On 3 December, two battalions of the New Zealand Division attacked the Polderhoek Spur to shield the area north of the Reutelbeek stream from German observers at Gheluvelt, further south. The attack was made in daylight as a ruse, in the hope that the unusual time would surprise the German defenders, who would be under cover sheltering from the bombardments being fired at the same time each day. The ruse failed, some British artillery-fire dropped short on the New Zealanders, the Germans engaged the attackers with small-arms fire from Polderhoek Spur and Gheluvelt ridge; wind ruined a smoke screen. The New Zealanders suffered many casualties and were forced under cover 150 yd short of the first objective; another attempt after dark was cancelled because of the full moon and sight of German reinforcements reaching Polderhoek Château. German counterattacks were repulsed over the next few days and the New Zealanders handed over to troops of IX Corps.
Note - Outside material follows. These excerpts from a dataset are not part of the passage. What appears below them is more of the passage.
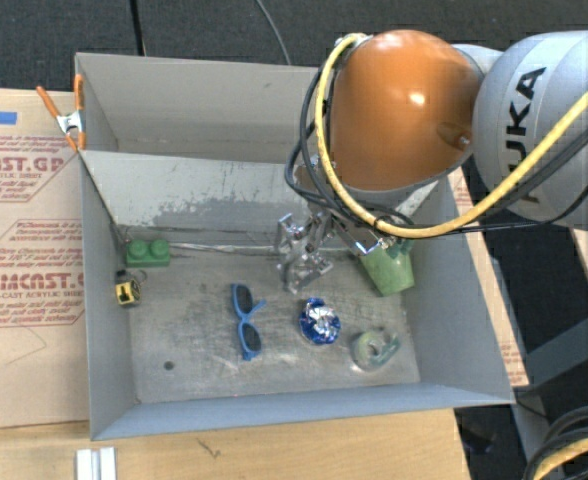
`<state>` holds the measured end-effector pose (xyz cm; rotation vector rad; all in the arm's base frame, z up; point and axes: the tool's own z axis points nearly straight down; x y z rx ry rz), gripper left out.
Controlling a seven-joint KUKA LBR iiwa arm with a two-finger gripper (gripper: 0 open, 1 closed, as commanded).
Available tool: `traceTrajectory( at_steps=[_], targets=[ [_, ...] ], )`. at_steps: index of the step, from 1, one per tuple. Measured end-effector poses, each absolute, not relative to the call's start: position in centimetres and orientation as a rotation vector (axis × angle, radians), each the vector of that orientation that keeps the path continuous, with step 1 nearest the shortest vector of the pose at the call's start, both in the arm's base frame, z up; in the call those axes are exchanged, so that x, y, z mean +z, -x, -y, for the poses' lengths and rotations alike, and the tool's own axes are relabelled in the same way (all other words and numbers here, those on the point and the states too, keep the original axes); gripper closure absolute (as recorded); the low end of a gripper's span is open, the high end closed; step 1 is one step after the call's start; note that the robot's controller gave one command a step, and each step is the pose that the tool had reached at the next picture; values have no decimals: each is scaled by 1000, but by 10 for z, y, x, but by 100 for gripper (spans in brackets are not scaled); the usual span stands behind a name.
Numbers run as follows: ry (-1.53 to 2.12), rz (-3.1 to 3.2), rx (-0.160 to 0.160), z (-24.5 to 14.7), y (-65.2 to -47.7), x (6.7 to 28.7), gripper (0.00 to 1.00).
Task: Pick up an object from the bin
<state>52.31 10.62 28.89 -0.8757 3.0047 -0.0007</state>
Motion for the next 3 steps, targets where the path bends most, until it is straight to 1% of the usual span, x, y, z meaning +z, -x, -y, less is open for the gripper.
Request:
traceTrajectory(
  at_steps=[1,2,3],
  targets=[
    [513,-3102,2,-135,-495,228,100],
    [999,-2982,0,-88,-479,180,100],
    [999,-2978,2,-90,-480,181,0]
  ],
)
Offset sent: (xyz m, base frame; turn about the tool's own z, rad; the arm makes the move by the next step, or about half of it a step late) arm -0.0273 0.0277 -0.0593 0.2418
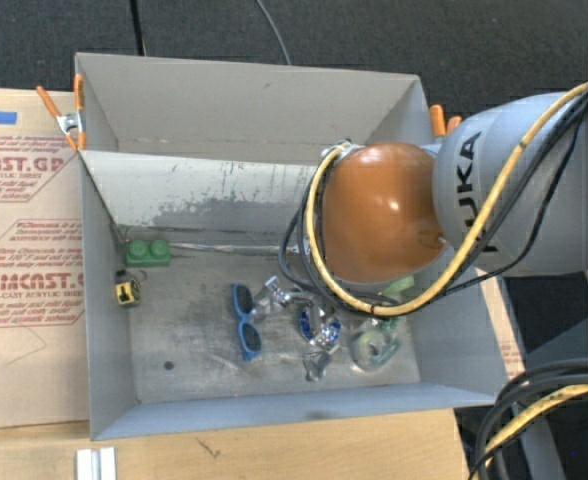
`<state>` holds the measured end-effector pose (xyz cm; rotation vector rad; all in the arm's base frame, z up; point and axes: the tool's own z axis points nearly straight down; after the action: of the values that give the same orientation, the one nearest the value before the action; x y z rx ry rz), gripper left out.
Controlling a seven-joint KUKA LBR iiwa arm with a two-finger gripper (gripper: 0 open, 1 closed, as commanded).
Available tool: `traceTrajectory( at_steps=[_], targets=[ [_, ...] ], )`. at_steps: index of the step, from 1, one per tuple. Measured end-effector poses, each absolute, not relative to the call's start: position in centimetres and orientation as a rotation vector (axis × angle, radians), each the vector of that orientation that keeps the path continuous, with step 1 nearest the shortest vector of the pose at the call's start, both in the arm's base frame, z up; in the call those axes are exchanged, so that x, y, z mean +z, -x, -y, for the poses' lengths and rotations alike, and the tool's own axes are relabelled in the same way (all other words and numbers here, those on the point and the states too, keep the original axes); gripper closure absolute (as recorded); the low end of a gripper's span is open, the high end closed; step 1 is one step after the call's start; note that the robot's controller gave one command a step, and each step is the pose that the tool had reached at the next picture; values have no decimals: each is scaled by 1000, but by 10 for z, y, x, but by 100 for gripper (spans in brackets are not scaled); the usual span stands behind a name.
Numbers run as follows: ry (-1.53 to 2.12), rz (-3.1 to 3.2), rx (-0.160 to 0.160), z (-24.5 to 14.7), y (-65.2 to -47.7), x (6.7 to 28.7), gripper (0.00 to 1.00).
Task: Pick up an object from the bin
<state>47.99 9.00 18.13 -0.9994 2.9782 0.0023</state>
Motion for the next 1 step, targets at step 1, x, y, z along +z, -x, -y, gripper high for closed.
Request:
traceTrajectory(
  at_steps=[1],
  targets=[
    [1121,-2934,3,-106,-550,110,0]
  ],
)
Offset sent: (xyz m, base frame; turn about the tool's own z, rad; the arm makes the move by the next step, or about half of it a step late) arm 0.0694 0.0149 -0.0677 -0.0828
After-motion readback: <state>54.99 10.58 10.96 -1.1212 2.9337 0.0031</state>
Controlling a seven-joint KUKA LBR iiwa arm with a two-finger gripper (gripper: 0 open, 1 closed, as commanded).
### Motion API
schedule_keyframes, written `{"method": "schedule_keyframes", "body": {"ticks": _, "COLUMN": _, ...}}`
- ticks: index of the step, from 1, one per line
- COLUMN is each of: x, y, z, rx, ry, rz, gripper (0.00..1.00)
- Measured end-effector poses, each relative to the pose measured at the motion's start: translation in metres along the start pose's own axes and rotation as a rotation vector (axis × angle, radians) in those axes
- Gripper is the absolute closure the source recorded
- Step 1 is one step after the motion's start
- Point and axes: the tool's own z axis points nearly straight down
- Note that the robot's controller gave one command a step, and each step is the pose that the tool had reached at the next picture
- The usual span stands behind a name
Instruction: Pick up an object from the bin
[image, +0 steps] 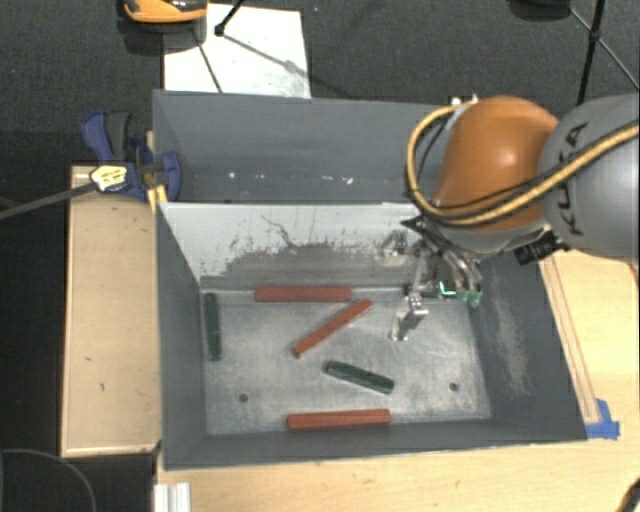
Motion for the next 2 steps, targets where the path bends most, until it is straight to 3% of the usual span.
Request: {"method": "schedule_keyframes", "body": {"ticks": 2, "x": -0.0033, "y": 0.0006, "z": -0.001, "rx": 0.0, "ry": -0.012, "rz": -0.002, "gripper": 0.0}}
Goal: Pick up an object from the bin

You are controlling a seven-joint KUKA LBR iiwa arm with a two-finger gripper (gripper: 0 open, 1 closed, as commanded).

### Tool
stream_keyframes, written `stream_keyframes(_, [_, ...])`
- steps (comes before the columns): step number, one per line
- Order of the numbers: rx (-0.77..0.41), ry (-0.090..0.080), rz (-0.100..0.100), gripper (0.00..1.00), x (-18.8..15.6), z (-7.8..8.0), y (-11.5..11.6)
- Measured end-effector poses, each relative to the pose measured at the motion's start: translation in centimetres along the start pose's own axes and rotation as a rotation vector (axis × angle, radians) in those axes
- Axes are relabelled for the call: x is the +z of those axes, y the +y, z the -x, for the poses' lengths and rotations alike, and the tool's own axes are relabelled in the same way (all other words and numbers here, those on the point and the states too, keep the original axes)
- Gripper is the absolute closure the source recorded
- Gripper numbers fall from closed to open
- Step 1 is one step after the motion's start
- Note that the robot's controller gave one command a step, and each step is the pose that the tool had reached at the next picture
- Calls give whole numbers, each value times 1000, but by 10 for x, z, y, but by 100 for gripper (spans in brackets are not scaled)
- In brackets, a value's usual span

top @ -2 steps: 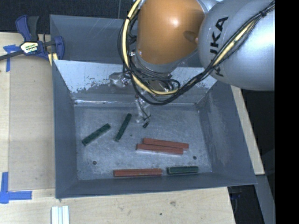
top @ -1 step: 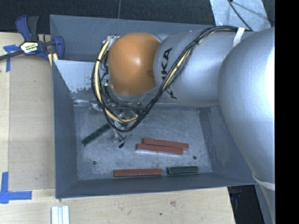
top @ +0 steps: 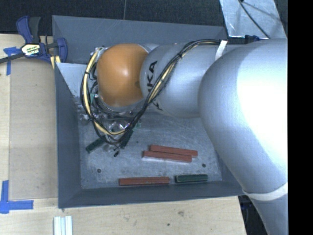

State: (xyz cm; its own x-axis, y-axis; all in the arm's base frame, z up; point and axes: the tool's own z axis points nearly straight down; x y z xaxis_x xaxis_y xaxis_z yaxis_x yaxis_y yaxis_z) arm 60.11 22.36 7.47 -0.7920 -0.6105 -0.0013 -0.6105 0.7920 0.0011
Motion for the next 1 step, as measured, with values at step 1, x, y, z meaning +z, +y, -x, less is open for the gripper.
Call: stream_keyframes(1, [5,-3,-1,100,-3,1,-1])
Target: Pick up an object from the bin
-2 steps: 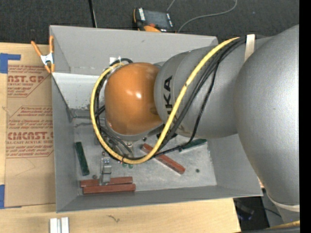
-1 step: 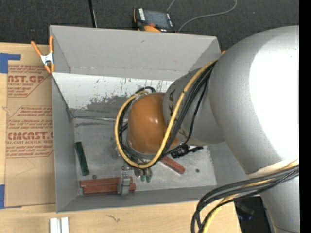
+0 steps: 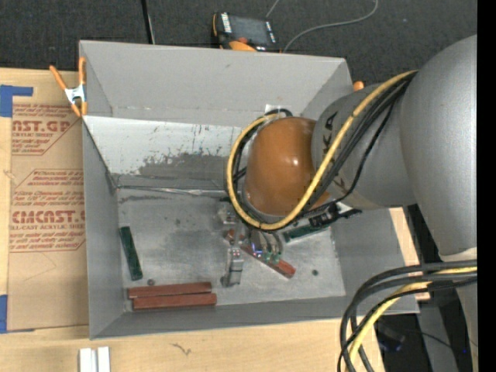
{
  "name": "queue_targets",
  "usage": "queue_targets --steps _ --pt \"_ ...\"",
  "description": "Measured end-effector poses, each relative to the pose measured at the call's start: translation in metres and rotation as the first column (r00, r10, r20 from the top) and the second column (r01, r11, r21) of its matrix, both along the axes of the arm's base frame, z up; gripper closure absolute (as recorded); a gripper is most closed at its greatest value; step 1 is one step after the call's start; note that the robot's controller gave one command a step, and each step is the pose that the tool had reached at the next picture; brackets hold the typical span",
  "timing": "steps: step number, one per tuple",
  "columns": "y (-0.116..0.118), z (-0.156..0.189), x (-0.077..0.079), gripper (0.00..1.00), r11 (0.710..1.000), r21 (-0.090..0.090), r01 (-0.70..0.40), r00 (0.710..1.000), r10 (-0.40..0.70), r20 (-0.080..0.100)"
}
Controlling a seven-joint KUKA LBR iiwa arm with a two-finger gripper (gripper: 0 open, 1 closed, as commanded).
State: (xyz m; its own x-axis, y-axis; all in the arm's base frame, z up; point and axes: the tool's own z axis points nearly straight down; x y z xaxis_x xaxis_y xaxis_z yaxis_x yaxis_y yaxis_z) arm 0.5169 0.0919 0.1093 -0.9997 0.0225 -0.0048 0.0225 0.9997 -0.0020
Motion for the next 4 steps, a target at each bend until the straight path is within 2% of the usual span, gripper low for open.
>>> queue_targets --steps 1,2,3,4 --pt "-0.080 0.016 0.061 0.00 0.996 -0.002 -0.089 0.996 0.089 0.003" --pt "-0.073 -0.043 0.013 0.00 0.996 0.004 -0.090 0.996 0.090 -0.012" --pt "-0.074 -0.040 0.016 1.00 0.996 0.004 -0.089 0.996 0.089 -0.004" --pt "-0.074 -0.040 0.016 0.00 0.996 0.004 -0.089 0.996 0.090 -0.005"
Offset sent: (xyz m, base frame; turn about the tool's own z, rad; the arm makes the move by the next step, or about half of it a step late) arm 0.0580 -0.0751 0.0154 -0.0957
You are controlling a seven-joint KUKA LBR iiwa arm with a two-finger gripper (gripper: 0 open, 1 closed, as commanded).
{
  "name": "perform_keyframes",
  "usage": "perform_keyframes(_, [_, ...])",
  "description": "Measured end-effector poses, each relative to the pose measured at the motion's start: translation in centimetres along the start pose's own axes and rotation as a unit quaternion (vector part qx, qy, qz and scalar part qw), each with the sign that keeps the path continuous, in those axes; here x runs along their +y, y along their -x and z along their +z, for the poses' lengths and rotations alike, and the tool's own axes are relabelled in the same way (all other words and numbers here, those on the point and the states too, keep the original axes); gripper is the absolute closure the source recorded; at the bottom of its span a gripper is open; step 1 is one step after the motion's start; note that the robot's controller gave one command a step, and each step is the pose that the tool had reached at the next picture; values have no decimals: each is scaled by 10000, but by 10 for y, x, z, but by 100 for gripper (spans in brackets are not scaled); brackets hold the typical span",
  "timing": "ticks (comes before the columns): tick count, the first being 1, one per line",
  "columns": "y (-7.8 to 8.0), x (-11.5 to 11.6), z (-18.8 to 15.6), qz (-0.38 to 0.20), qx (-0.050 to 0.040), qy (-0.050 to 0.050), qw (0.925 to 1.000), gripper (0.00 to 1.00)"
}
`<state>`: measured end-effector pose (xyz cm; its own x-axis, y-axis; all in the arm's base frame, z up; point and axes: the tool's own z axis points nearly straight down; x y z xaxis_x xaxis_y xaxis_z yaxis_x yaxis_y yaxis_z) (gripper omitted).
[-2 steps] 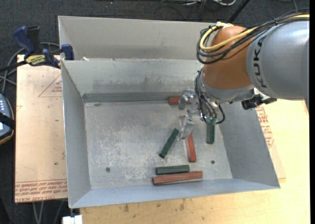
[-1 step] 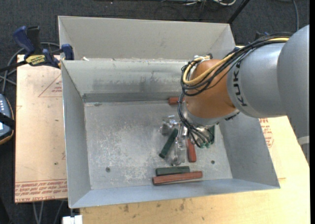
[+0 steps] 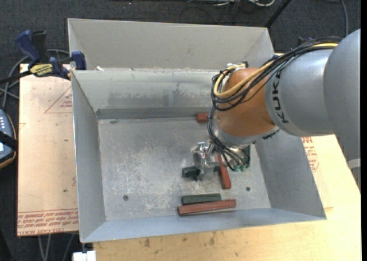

The Germans used an observation balloon accurately to direct artillery-fire and on 14 December, the ground was re-captured by a German counterattack.

===Victoria Cross===
Nine Victoria Crosses, the highest military decoration for valour awarded to British and Commonwealth forces, were awarded for actions during the battle.
- Acting Captain Christopher O'Kelly of the 52nd (New Ontario) Battalion.
- Sergeant Robert Shankland of the 43rd (Cameron Highlanders of Canada) Battalion.
- Private Thomas William Holmes of the 4th Canadian Mounted Rifles Battalion.
- Private Cecil John Kinross of the 49th (Edmonton) Battalion.
- Sergeant George Mullin of Princess Patricia's Canadian Light Infantry.
- Acting Major George Pearkes of the 5th Canadian Mounted Rifles Battalion.
- Lieutenant Hugh McKenzie of the 7th Canadian Machine Gun Company.
- Corporal Colin Fraser Barron of the 3rd (Toronto) Battalion.
- Private James Peter Robertson of the 27th (City of Winnipeg) Battalion.

==Commemoration==

For the Canadian Corps, participation in the Second Battle of Passchendaele is commemorated with the Passchendaele Memorial at the former site of the Crest Farm on the southwest fringe of Passchendaele village.